Removing setPermissions/startRecording etc. breaks any external examples referencing them; make sure the Track Maestro flow compatibility for replay --maestro #558 supported matrix is updated (in-repo replay-e2e.md is).

Test coverage & CI

Coverage of the new mapping/runtime surface is good: replay-flow.test.ts covers tapOn→__maestroTapOn (+ the allowNonHittableSelectorTap flag only on selector taps), percentage point taps, scrollUntilVisible, direction swipe, openLink appId prefixing, launchApp args + clearState, and removed-command rejections. session-replay-vars.test.ts covers scrollUntilVisible probe/scroll/timeout, fuzzy tapOn, optional native-label fallback, percentage point resolution, tapOn retry, pressEnter transport recovery, and runFlow.when.visible run/skip.

Gaps worth filling:

runScript: only one happy-path mapping test (output → type, exercising json() + ${output.x}). No test for http.post, none for a throwing/failing script, none asserting the parse-time/non-sandboxed behavior.
Android launchArgs drop (I1) — untested.
clearIosSimulatorAppState (I2) — untested.
iOS non-hittable fallback has no Swift-level test; hasTappableFrame partial-intersection (S2) is untested (only the TS handler forwarding allowNonHittableTap is asserted).

CI: not failing. All completed checks pass; the unstable/pending state at review time was due to two still-in-progress checks (a Smoke Tests job and "Analyze (swift)" CodeQL) plus the umbrella CodeQL run being neutral (informational), not a red check.

Summary

Solid, well-factored compatibility work with strong runtime tests. The item warranting an explicit maintainer decision is runScript (S1) — it runs arbitrary user JS with network access at parse time and shouldn't be called sandboxed; consider deferring to runtime and/or an opt-in flag, and document the capability honestly. The most concrete functional bug is Android launchArgs being silently dropped (I1), and the "no state-reset side effects" wording is now inconsistent with clearState (I2). None of these block the approach; they're about hardening behavior and aligning the documented contract.

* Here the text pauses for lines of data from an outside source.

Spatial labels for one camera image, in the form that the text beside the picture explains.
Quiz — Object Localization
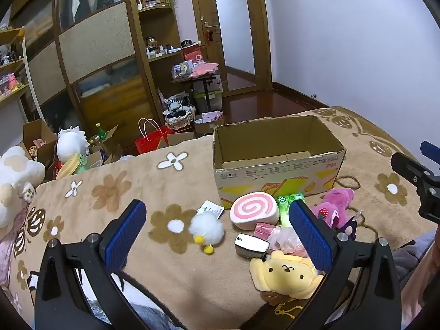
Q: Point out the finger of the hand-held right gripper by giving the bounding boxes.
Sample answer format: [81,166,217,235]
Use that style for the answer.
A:
[391,152,434,193]
[420,140,440,164]

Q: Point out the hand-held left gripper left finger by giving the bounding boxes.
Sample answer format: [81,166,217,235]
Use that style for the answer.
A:
[34,199,148,330]

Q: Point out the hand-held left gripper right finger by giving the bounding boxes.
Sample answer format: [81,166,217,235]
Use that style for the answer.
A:
[289,199,402,330]

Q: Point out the green tissue pack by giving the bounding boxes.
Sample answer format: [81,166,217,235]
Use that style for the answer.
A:
[277,192,306,228]

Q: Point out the pink bear plush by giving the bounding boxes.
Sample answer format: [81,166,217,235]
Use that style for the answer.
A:
[313,188,355,229]

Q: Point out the dark purple plush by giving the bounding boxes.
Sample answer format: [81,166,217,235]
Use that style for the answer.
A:
[339,210,365,239]

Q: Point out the yellow dog plush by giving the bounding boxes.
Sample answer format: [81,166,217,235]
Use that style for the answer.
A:
[249,250,325,317]

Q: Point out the silver and black box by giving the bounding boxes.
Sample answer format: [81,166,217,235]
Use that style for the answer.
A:
[235,233,270,260]

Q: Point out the pink swirl roll cushion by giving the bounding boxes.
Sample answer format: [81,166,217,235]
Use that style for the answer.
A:
[230,191,281,230]

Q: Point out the printed cardboard box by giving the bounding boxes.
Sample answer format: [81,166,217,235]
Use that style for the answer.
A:
[212,115,347,210]

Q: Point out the white fluffy duck plush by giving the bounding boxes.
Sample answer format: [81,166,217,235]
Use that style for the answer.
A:
[188,200,226,255]

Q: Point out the pink plastic bag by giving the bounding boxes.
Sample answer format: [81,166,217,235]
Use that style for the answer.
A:
[266,229,306,257]

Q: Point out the brown floral blanket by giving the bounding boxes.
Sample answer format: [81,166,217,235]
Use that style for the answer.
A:
[0,106,440,330]

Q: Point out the grey cloth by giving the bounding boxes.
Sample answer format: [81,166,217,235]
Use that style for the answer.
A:
[392,230,439,282]

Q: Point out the green frog toy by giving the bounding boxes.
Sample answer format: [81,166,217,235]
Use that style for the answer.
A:
[56,153,90,179]

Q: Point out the open cardboard box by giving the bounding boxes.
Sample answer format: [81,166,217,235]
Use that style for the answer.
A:
[87,125,124,171]
[19,119,58,166]

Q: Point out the red paper bag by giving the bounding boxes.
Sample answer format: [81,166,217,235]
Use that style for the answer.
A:
[135,118,174,155]

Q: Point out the white-haired plush head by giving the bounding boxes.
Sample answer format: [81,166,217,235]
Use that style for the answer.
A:
[56,125,90,164]

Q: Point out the large cream plush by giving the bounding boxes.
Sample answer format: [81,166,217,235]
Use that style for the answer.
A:
[0,145,46,229]

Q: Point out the lace-trimmed basket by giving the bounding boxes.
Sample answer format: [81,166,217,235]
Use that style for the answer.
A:
[164,108,196,130]

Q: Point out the cardboard box with pink items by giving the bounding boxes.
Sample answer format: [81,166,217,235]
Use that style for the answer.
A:
[193,111,225,134]

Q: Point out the clear plastic storage bin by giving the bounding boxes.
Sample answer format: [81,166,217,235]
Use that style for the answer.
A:
[192,89,223,111]

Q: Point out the small dark table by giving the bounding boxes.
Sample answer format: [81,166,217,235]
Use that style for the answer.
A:
[171,72,222,111]

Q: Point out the pink papers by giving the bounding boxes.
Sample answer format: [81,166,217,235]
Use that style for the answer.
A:
[190,62,221,78]

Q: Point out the red box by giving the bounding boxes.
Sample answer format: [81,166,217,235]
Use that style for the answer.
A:
[183,46,204,64]

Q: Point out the wooden wardrobe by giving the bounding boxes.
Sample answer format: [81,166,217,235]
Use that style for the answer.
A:
[9,0,162,134]

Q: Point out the wooden glass door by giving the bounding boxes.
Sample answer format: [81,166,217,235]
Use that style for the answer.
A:
[188,0,272,97]

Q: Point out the wooden corner shelf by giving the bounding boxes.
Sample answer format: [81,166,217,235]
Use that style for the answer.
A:
[132,0,183,111]

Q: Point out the wall shelf with figures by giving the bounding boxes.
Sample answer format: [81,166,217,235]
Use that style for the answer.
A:
[0,26,30,104]

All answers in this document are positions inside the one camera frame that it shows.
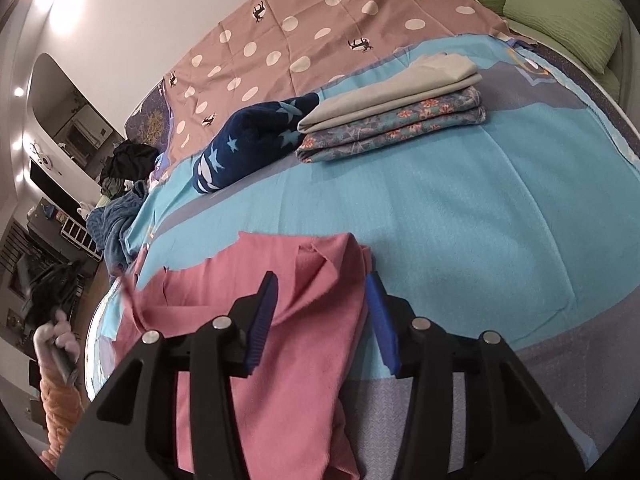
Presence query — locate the beige folded cloth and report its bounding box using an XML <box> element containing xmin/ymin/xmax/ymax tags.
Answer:
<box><xmin>297</xmin><ymin>53</ymin><xmax>482</xmax><ymax>134</ymax></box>

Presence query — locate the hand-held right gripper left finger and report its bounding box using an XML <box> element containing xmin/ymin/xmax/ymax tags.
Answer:
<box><xmin>55</xmin><ymin>271</ymin><xmax>279</xmax><ymax>480</ymax></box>

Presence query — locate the large green pillow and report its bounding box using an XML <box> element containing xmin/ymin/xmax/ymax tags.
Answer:
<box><xmin>502</xmin><ymin>0</ymin><xmax>624</xmax><ymax>75</ymax></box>

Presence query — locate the pink long-sleeve shirt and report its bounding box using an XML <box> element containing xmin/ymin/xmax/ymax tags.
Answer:
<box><xmin>114</xmin><ymin>231</ymin><xmax>374</xmax><ymax>480</ymax></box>

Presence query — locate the black clothes pile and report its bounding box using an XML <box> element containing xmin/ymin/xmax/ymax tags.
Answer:
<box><xmin>100</xmin><ymin>142</ymin><xmax>159</xmax><ymax>196</ymax></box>

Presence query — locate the navy star fleece blanket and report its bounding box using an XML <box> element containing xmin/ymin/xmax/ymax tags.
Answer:
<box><xmin>192</xmin><ymin>92</ymin><xmax>321</xmax><ymax>195</ymax></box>

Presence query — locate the blue knitted blanket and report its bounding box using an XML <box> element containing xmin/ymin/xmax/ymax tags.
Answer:
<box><xmin>87</xmin><ymin>192</ymin><xmax>152</xmax><ymax>275</ymax></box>

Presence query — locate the person's left hand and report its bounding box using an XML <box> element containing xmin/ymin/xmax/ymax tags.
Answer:
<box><xmin>34</xmin><ymin>309</ymin><xmax>82</xmax><ymax>377</ymax></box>

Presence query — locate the white ladder rack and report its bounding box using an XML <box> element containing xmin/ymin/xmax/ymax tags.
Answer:
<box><xmin>60</xmin><ymin>219</ymin><xmax>104</xmax><ymax>262</ymax></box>

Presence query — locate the turquoise grey patterned bedsheet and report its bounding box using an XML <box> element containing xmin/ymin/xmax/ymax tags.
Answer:
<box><xmin>85</xmin><ymin>35</ymin><xmax>640</xmax><ymax>480</ymax></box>

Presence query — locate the brown polka dot sheet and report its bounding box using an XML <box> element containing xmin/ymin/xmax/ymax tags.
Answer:
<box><xmin>162</xmin><ymin>0</ymin><xmax>512</xmax><ymax>162</ymax></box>

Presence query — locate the green bed sheet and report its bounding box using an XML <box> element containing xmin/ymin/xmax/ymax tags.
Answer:
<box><xmin>510</xmin><ymin>12</ymin><xmax>626</xmax><ymax>106</ymax></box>

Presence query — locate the white wall cabinet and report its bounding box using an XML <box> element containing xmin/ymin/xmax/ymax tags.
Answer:
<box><xmin>62</xmin><ymin>112</ymin><xmax>113</xmax><ymax>153</ymax></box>

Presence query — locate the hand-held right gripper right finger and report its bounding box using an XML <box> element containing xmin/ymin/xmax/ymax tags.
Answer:
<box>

_{Reviewed with Claude Code.}

Generated by Claude Code

thymikee

Took a closer look at the Maestro replay compatibility surface. Overall the structure looks reasonable — the parse-time → runtime-command split for tapOn/scrollUntilVisible/runFlow.when/pressEnter is the right factoring, and the test coverage on replay-flow.test.ts and session-replay-vars.test.ts is substantial.

Spot-checked the two Codex P1s from earlier:

scrollUntilVisible direction inversion: fixed by introducing the separate readScrollUntilVisibleDirection (left a note suggesting a docblock so the asymmetry with readScrollPositionalsFromDirectionSwipe is obvious to future readers).
runFlow.when swallowing errors: narrowed, but the heuristic in isMaestroWhenConditionMiss still classifies most COMMAND_FAILED outcomes from is as "condition missed" → silently skip subflow. Worth a small refactor on the is handler side to make pass/fail/error distinct.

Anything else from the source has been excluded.